I would love to have more people play around with this and give me feedback on my implementation. If you come across any issues in running or installing kmodes, please submit a bug report.
Enjoy!
Installation
kmodes can be installed using pip:
pip install kmodes
Alternatively, you can build the latest development version from source:
git clone https://github.com/nicodv/kmodes.git
cd kmodes
python setup.py install
Usage
import numpy as np
from kmodes import kmodes
# random categorical data
data = np.random.choice(20, (100, 10))
km = kmodes.KModes(n_clusters=4, init='Huang', n_init=5, verbose=1)
# Print the cluster centroids
print(km.cluster_centroids_)
clusters = km.fit_predict(data)
More simple usage examples of both k-modes (‘soybean.py’) and k-prototypes (‘stocks.py’) are included in the examples directory.
Missing / unseen data
The k-modes algorithm accepts np.NaN
values as missing values in
the X
matrix. When fitting the model, these values are encoded
into their own category (let’s call it “unknown values”). When predicting,
the model treats any values in X
that (1) it has not seen before
during training, or (2) are missing, as being a member of the “unknown
values” category. Simply put, the algorithm treats any missing / unseen
data as matching with each other but mismatching with non-missing / seen
data when determining similarity between points.

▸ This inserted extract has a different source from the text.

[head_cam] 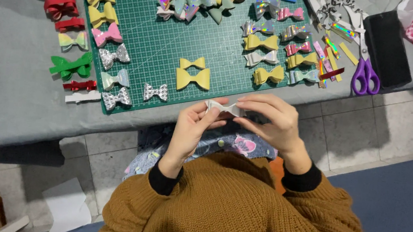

The k-prototypes also accepts np.NaN
values as missing values for
the categorical variables, but does not accept missing values for the
numerical values. It is up to the user to come up with a way of
handling these missing data that is appropriate for the problem at hand.
References
Huang, Z.: Clustering large data sets with mixed numeric and categorical values, Proceedings of the First Pacific Asia Knowledge Discovery and Data Mining Conference, Singapore, pp. 21-34, 1997.
Huang, Z.: Extensions to the k-modes algorithm for clustering large data sets with categorical values, Data Mining and Knowledge Discovery 2(3), pp. 283-304, 1998.
Cao, F., Liang, J, Bai, L.: A new initialization method for categorical data clustering, Expert Systems with Applications 36(7), pp. 10223-10228., 2009.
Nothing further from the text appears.